Another thing that characterized the French-Indian relations was the fact that "virtually every man in New France...was there either to trade furs or to evangelize among the Indians" (Nash, p.107). In order to do this the two peoples would need to cooperate. Many of the French even learned native languages and customs which helped bring a greater understanding between the two peoples. This differed greatly from the English who were looking to farm the land and therefore were seeking not to work with the Indians but, to get them out of the way.

The Spanish chose to include Indian peoples in their colonizing effort but in a different way than the French did. The Spanish came to the New World with military force in order to conquer. They forced the native peoples to work for them. When the Spanish conquered the Aztecs, they simply put themselves at the top of the existing tribute structure. Spanish missionary efforts differed as well in their effort to convert the Indians: this was accomplished by persuasion mixed with force. This type of inclusion did not work nearly as well. Although there was a great deal of mixing between the races, Indian peoples resisted Spanish attempts to impose Catholicism on them and to enslave them.

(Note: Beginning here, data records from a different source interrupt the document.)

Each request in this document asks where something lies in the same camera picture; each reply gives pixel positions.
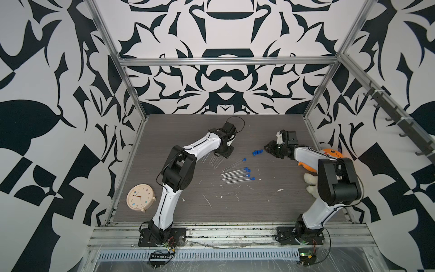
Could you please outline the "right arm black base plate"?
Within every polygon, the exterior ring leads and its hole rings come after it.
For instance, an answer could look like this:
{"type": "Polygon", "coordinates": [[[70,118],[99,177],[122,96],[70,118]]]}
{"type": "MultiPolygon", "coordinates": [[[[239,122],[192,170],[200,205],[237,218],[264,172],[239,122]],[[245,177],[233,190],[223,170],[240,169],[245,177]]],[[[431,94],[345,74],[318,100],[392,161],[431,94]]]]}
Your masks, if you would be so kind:
{"type": "Polygon", "coordinates": [[[323,229],[310,230],[298,227],[278,227],[275,240],[281,245],[323,245],[323,229]]]}

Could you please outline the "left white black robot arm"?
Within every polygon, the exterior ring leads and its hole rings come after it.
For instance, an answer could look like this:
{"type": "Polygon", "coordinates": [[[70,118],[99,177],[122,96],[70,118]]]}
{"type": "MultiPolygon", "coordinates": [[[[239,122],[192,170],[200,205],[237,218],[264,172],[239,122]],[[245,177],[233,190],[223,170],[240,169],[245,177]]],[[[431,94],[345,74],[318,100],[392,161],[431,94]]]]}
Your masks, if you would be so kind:
{"type": "Polygon", "coordinates": [[[209,153],[227,159],[234,151],[232,142],[237,135],[236,127],[225,122],[223,127],[210,129],[194,143],[181,147],[175,145],[160,172],[162,197],[157,212],[148,224],[148,229],[157,237],[169,232],[180,195],[191,183],[197,162],[209,153]]]}

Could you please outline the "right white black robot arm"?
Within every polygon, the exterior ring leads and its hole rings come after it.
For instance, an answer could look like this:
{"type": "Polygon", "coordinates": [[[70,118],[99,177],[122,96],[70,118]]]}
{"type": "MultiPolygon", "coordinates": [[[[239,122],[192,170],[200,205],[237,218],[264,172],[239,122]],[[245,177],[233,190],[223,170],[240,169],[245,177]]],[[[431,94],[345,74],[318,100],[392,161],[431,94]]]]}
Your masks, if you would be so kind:
{"type": "Polygon", "coordinates": [[[333,157],[299,145],[295,131],[277,132],[276,140],[263,149],[276,158],[288,157],[317,172],[319,197],[299,216],[295,226],[295,233],[299,236],[319,233],[336,212],[362,197],[363,190],[351,159],[333,157]]]}

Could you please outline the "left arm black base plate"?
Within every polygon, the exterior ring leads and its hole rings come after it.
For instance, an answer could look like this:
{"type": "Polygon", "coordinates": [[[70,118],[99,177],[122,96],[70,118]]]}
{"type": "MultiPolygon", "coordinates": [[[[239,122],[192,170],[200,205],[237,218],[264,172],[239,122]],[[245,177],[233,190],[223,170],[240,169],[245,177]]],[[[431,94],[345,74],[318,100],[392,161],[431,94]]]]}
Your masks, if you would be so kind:
{"type": "Polygon", "coordinates": [[[165,231],[158,230],[153,226],[152,229],[144,228],[140,231],[138,247],[154,247],[167,244],[168,246],[178,246],[186,240],[185,228],[169,228],[165,231]]]}

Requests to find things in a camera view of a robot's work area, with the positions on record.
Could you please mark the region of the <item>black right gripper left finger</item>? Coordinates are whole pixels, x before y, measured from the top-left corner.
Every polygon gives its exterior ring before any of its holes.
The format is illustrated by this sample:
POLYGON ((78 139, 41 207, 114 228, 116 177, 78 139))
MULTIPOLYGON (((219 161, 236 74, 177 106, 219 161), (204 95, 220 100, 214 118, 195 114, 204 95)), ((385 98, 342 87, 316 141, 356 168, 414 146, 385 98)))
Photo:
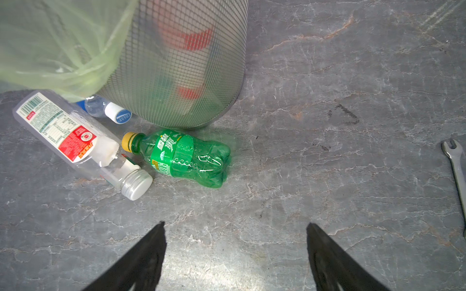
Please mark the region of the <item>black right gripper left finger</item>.
POLYGON ((86 291, 154 291, 167 248, 165 222, 159 222, 86 291))

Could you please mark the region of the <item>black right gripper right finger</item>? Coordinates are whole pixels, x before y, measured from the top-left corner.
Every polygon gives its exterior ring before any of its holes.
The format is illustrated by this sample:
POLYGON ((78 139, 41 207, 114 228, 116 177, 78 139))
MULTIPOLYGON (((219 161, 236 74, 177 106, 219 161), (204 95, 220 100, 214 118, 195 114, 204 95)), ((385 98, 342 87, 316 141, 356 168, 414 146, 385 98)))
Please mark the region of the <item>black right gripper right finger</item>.
POLYGON ((386 291, 317 224, 307 226, 307 249, 318 291, 386 291))

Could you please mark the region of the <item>clear bottle red cap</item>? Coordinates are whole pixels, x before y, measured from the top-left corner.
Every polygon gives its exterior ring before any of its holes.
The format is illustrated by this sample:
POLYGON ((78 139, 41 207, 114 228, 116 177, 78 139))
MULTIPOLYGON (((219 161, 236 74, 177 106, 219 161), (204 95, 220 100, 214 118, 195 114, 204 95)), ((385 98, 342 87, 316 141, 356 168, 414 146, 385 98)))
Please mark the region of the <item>clear bottle red cap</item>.
POLYGON ((214 28, 201 23, 200 28, 180 16, 159 16, 157 25, 165 46, 167 72, 181 99, 199 99, 206 86, 206 70, 214 28))

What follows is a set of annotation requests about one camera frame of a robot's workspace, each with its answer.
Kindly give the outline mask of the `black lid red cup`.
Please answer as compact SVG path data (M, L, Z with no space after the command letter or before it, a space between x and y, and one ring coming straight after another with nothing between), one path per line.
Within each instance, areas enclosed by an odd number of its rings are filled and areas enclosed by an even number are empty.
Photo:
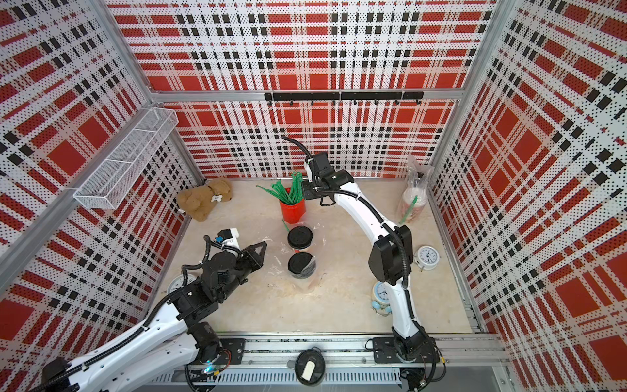
M309 227L298 225L288 232L287 242L295 253L306 252L313 243L313 234Z

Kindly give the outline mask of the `single green straw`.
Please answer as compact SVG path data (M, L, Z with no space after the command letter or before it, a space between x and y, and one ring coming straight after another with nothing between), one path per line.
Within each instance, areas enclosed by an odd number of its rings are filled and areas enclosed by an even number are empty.
M400 225L404 225L414 219L414 215L420 214L421 196L415 195L413 199L402 198L399 202L401 220Z

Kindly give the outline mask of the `clear plastic carrier bag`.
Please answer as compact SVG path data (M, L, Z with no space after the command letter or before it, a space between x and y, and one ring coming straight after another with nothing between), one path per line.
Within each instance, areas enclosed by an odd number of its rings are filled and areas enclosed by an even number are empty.
M405 225L421 215L428 202L429 180L434 168L421 164L414 156L408 157L406 189L398 202L398 225Z

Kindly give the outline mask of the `white lid milk tea cup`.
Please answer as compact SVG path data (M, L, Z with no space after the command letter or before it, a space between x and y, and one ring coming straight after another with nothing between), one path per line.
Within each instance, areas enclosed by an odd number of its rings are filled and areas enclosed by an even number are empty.
M410 222L421 215L427 204L426 191L421 188L407 188L399 201L400 223Z

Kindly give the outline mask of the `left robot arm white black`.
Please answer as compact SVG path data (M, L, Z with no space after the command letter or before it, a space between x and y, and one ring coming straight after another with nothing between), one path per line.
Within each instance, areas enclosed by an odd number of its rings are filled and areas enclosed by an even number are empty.
M264 265L266 242L243 250L208 239L202 274L155 305L147 318L114 340L71 361L57 358L42 371L37 391L132 390L195 361L212 362L223 348L208 315Z

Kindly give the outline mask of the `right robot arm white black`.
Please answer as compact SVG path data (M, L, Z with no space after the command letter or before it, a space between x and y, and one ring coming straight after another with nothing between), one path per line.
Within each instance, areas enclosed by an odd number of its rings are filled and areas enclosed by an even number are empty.
M368 266L388 296L394 347L403 361L420 355L439 360L439 350L416 316L411 294L411 230L387 219L363 194L346 170L331 166L326 153L305 152L307 181L303 184L305 199L331 199L331 205L342 207L355 220L372 244Z

In order to understand what is meant by "frontiers of exclusion" or "inclusion", one needs to look at the specific examples discussed above. The English practiced a policy of "exclusion" when it came to dealing with the Native Americans. This practice can best be understood by recognizing the English attitude toward land. Englishmen saw Land as a commodity to be divided, sold, and used to grow crops that could then be used in the marketplace. Also, the Indian was seen by many of the English as a savage and subhuman and therefore as not having a place in English society. When viewed in this light, it is not surprising that Indians became a "subject not of assimilative policies but apartheid plans which called for separation or removal. In an almost perfect reversal of Spanish Indian policy the English...worked to keep the two cultures apart" (Nash, p.65). Contrasting the English policy, one can define the Spanish and French colonizing efforts as "frontiers of inclusion". The French came in much smaller numbers and looked to cooperate with the Native peoples because they realized they needed their help to trap furs and to convert them to Christianity. Intermixing was prevalent between the two cultures because the French did not see the Indian in the same light as the English. The Spanish-Indian interaction, on the other hand, can still be characterized as "inclusion" but, in a different manner than the French. The Spanish empire was one of conquest and while the two peoples mixed, it was by Spanish force. The Indians were forced to work for them and Catholicism was imposed on them. The Spanish wanted the riches the New World had to offer but, in their case they chose to force the Natives to help them instead of either choosing to separate themselves or cooperating amicably. By analyzing these three examples, one can more readily identify and understand what is meant by "frontiers of inclusion" and "exclusion" in the colonizing of America.